(What to work on)
Beginning with the opening line, restate the following material exactly, up through the line that contains "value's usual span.".

(Material provided)
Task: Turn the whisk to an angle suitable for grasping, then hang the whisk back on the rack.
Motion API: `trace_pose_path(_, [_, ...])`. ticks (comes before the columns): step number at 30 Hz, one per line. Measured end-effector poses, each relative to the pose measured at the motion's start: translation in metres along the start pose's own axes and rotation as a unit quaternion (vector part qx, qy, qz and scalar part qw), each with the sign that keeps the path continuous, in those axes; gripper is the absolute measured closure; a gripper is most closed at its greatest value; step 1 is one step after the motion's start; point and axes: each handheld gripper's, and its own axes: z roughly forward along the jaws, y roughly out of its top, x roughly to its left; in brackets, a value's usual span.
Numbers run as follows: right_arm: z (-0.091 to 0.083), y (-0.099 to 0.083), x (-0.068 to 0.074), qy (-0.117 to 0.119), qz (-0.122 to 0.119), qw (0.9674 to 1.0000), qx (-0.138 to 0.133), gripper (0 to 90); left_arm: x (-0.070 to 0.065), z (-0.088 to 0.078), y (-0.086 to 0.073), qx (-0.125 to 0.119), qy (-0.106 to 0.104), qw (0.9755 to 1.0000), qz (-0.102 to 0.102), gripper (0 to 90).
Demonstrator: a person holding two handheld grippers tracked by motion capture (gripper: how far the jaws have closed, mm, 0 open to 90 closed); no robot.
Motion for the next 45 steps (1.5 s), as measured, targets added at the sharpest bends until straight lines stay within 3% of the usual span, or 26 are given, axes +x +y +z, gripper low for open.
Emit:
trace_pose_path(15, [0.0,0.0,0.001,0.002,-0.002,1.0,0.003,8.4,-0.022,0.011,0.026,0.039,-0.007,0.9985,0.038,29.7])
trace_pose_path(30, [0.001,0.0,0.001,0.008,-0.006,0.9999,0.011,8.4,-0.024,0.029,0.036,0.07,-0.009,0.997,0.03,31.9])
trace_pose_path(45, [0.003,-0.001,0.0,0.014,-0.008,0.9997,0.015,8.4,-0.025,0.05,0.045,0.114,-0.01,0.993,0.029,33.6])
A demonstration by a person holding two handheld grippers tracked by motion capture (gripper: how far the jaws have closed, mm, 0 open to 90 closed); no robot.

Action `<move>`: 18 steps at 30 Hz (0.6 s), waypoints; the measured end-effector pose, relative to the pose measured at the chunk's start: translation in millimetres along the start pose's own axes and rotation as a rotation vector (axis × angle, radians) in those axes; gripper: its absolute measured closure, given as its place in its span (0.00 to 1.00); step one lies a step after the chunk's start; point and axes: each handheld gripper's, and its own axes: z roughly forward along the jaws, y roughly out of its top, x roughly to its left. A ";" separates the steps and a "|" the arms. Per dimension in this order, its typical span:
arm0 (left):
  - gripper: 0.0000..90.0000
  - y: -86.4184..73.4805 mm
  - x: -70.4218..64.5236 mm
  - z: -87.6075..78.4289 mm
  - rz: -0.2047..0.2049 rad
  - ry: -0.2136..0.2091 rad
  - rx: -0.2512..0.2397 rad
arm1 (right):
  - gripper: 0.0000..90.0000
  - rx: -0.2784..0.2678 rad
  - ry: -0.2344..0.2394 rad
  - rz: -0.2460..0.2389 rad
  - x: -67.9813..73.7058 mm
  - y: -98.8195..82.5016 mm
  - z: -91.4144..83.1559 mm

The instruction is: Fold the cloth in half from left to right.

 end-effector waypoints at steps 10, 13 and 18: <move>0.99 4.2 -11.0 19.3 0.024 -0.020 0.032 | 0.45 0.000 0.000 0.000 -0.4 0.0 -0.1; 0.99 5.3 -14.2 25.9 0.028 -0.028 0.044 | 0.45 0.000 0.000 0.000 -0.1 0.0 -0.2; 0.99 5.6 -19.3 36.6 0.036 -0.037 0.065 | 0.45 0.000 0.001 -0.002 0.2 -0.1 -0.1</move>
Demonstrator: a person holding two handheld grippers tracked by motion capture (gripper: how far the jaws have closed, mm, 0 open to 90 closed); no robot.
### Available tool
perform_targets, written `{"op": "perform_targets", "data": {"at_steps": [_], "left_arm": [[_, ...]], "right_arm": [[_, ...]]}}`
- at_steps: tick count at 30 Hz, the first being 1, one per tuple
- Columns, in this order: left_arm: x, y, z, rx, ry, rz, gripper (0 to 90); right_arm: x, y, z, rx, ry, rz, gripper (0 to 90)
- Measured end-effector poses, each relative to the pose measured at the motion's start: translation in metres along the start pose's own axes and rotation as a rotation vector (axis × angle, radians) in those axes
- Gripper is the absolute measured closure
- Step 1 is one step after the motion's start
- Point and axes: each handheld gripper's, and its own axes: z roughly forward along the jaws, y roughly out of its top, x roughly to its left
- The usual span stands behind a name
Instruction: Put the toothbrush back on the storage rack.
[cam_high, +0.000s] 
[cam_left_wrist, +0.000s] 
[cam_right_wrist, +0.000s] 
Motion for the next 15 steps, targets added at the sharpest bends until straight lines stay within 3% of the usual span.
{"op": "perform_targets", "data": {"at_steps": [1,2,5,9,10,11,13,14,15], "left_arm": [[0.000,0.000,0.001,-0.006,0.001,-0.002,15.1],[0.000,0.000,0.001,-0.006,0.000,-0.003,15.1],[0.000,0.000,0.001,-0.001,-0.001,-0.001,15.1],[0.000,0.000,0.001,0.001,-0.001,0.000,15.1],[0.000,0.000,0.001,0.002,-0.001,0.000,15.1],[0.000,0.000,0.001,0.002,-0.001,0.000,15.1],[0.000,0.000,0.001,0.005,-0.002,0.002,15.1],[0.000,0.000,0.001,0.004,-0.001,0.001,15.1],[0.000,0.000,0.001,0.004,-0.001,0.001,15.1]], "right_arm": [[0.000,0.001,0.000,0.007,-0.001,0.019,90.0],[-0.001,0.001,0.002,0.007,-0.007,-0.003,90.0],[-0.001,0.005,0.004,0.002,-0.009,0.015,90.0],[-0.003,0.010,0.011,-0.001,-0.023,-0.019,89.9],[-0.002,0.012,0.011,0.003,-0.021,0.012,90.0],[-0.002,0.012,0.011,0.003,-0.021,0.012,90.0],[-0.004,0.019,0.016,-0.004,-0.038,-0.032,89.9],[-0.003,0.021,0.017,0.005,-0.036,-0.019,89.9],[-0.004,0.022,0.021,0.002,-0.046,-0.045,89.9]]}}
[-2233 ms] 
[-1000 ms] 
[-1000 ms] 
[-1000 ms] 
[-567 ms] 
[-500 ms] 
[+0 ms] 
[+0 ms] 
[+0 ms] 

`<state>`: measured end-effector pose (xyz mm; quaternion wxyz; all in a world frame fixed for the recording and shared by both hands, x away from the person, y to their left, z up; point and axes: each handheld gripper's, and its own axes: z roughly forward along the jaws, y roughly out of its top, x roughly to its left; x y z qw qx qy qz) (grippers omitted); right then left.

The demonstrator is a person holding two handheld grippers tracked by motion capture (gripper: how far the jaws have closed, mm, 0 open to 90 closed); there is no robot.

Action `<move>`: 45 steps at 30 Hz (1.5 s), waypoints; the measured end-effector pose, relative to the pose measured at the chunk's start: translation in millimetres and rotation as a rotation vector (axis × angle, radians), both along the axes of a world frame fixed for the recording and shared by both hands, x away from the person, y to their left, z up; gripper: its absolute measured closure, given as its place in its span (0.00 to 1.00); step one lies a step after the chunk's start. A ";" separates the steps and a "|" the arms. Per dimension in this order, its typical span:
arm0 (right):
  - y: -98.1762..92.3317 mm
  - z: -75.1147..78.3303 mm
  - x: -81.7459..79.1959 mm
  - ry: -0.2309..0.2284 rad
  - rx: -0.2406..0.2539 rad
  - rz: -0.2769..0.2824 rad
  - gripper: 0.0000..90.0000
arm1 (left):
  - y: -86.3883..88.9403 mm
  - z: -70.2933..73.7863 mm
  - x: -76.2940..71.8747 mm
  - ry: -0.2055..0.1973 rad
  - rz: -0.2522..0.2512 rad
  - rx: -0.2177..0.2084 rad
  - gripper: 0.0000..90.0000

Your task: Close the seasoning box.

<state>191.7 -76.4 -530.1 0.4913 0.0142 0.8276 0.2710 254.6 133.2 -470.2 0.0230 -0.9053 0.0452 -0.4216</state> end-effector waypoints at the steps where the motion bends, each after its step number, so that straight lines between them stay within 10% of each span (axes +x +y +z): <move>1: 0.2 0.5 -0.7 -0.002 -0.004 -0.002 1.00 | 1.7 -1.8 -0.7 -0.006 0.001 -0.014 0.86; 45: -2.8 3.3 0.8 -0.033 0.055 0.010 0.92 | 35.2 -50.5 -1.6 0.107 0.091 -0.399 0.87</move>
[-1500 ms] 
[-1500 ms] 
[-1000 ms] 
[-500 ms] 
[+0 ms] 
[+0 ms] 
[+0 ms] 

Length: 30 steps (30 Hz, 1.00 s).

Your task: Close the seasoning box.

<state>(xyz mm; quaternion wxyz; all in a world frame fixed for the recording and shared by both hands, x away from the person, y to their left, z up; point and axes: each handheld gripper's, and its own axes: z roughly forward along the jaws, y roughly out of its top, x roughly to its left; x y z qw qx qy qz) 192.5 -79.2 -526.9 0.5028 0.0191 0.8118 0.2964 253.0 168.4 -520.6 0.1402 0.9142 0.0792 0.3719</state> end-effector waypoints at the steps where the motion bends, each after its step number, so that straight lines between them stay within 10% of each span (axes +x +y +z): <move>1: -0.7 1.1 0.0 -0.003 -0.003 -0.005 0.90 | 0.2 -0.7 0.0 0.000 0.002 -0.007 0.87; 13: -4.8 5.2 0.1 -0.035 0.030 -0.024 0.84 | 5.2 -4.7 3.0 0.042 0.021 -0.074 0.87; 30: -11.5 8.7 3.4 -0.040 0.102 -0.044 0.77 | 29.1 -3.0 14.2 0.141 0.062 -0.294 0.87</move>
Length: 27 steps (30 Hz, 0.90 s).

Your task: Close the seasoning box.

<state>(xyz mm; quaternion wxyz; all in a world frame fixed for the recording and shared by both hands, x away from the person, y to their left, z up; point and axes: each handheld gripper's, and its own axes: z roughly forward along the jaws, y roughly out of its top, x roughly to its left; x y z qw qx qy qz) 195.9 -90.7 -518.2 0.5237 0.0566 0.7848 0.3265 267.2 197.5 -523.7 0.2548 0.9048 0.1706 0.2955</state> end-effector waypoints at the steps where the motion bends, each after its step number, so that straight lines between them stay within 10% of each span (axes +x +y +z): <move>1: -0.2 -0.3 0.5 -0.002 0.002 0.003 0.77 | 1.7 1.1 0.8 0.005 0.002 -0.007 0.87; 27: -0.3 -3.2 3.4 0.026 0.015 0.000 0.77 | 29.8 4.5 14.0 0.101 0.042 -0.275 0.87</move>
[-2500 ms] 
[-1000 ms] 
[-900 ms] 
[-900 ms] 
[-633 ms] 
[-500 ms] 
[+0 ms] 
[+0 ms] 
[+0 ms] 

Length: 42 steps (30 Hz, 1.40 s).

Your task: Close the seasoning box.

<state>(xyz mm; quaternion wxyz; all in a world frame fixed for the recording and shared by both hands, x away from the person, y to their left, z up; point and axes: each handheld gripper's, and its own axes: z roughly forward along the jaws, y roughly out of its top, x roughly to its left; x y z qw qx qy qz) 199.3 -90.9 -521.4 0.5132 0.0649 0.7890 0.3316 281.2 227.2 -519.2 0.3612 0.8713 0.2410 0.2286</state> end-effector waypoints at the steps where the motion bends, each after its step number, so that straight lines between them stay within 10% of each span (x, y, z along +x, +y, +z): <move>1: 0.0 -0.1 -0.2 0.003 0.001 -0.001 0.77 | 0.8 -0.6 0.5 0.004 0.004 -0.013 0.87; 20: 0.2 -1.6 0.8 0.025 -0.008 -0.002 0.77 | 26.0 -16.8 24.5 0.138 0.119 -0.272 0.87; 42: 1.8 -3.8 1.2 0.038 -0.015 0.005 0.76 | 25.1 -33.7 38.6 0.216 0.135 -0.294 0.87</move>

(Exercise response)
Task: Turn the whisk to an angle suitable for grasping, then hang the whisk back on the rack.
Motion API: `trace_pose_path(_, [_, ...])`. ticks (comes before the columns): step number at 30 Hz, one per line. Measured end-effector poses, each relative to the pose measured at the motion's start: translation in metres along the start pose's own axes and rotation as a unit quaternion (vector part qx, qy, qz and scalar part qw), each with the sign that keeps the path continuous, in those axes; gripper is the absolute measured closure; a gripper is most closed at its greatest value; step 1 is one step after the motion's start; point and axes: each handheld gripper's, and its own axes: z roughly forward along the jaws, y roughly out of its top, x roughly to its left; in brackets, a value's usual span.

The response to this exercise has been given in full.